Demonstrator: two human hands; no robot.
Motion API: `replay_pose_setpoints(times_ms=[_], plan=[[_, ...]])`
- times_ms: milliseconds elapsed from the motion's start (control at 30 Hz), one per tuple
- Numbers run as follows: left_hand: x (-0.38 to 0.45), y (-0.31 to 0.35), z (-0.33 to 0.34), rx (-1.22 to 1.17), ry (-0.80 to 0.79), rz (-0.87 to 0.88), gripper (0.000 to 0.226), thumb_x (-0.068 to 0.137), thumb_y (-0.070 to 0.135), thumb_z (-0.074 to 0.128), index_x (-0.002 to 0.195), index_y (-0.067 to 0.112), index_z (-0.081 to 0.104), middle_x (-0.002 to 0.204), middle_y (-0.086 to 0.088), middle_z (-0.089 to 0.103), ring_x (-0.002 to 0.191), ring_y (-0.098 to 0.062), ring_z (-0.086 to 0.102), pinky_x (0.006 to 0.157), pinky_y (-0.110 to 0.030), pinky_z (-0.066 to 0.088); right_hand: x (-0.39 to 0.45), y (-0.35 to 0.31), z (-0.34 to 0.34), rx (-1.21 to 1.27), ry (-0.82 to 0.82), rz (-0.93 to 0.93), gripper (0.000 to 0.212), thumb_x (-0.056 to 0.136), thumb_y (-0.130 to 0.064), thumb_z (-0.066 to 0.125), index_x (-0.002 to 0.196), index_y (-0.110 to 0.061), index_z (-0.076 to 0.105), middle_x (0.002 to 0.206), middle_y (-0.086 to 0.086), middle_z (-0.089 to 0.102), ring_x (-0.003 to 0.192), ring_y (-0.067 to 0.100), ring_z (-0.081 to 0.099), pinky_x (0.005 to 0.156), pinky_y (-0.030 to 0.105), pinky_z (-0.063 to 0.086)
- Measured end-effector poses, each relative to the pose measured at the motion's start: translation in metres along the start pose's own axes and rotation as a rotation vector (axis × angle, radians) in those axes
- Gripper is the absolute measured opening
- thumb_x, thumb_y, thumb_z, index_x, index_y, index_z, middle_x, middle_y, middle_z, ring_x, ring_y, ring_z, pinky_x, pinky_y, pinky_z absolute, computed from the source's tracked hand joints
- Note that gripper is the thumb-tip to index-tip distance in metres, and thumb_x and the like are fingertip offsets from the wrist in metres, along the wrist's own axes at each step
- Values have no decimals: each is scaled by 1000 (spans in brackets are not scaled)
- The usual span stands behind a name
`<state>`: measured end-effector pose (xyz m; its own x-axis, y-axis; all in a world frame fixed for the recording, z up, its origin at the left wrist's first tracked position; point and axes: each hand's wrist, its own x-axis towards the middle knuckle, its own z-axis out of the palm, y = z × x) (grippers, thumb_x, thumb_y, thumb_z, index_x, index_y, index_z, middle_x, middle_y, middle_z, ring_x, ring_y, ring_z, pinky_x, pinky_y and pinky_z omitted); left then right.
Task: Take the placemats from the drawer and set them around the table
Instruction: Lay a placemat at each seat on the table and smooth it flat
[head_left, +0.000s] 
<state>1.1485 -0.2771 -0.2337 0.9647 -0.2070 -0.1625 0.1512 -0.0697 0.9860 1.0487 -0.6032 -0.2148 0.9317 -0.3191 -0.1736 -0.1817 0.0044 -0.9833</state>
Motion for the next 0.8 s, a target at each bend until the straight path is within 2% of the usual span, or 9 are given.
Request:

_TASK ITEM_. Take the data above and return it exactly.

_RESULT OF THE TASK_.
Demonstrator: two human hands; no robot.
Motion API: `replay_pose_setpoints(times_ms=[_], plan=[[_, ...]])`
- times_ms: milliseconds elapsed from the motion's start (control at 30 Hz), one per tuple
- Numbers run as follows: left_hand: x (-0.38 to 0.45), y (-0.31 to 0.35), z (-0.33 to 0.34), rx (-1.22 to 1.17), ry (-0.80 to 0.79), rz (-0.87 to 0.88), gripper (0.000 to 0.226), thumb_x (-0.068 to 0.137), thumb_y (-0.070 to 0.135), thumb_z (-0.074 to 0.128), index_x (-0.002 to 0.195), index_y (-0.067 to 0.112), index_z (-0.081 to 0.104), middle_x (-0.002 to 0.204), middle_y (-0.086 to 0.088), middle_z (-0.089 to 0.103), ring_x (-0.002 to 0.191), ring_y (-0.098 to 0.062), ring_z (-0.086 to 0.102), pinky_x (0.006 to 0.157), pinky_y (-0.110 to 0.030), pinky_z (-0.066 to 0.088); right_hand: x (-0.39 to 0.45), y (-0.35 to 0.31), z (-0.34 to 0.34), rx (-1.21 to 1.27), ry (-0.82 to 0.82), rz (-0.93 to 0.93), gripper (0.000 to 0.212), thumb_x (-0.056 to 0.136), thumb_y (-0.130 to 0.064), thumb_z (-0.066 to 0.125), index_x (-0.002 to 0.196), index_y (-0.110 to 0.061), index_z (-0.076 to 0.105), middle_x (0.002 to 0.206), middle_y (-0.086 to 0.086), middle_z (-0.089 to 0.102), ring_x (-0.003 to 0.192), ring_y (-0.067 to 0.100), ring_z (-0.081 to 0.099), pinky_x (0.005 to 0.156), pinky_y (-0.030 to 0.105), pinky_z (-0.063 to 0.086)
- Measured end-effector poses, each relative to the pose measured at the motion's start: translation in metres along the start pose's own axes and rotation as a rotation vector (axis × angle, radians) in those axes
- Gripper is the absolute measured opening
- thumb_x, thumb_y, thumb_z, index_x, index_y, index_z, middle_x, middle_y, middle_z, ring_x, ring_y, ring_z, pinky_x, pinky_y, pinky_z absolute, computed from the source's tracked hand joints
- Note that gripper is the thumb-tip to index-tip distance in metres, and thumb_x and the like are fingertip offsets from the wrist in metres, along the wrist's own axes at each step
- Values have no decimals: each is scaled by 1000 (spans in brackets are not scaled)
- The usual span stands behind a name
`<state>`: measured end-effector pose (xyz m; its own x-axis, y-axis; all in a world frame fixed for the recording, z up, its origin at the left wrist's first tracked position; point and axes: each hand's wrist, its own x-axis towards the middle knuckle, its own z-axis out of the palm, y = z × x) (grippers, thumb_x, thumb_y, thumb_z, index_x, index_y, index_z, middle_x, middle_y, middle_z, ring_x, ring_y, ring_z, pinky_x, pinky_y and pinky_z omitted); left then right.
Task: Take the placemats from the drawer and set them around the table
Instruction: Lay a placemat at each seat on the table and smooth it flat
[head_left, +0.000s] 
<state>1.1485 -0.2771 -0.2337 0.9647 -0.2070 -0.1625 0.1512 -0.0697 0.9860 1.0487 -0.6032 -0.2148 0.9317 -0.3191 -0.1736 -0.1817 0.0044 -0.9833</state>
Motion for the next 0.8 s, a target at each bend until the straight path is within 2% of the usual span, or 9 are given.
Request:

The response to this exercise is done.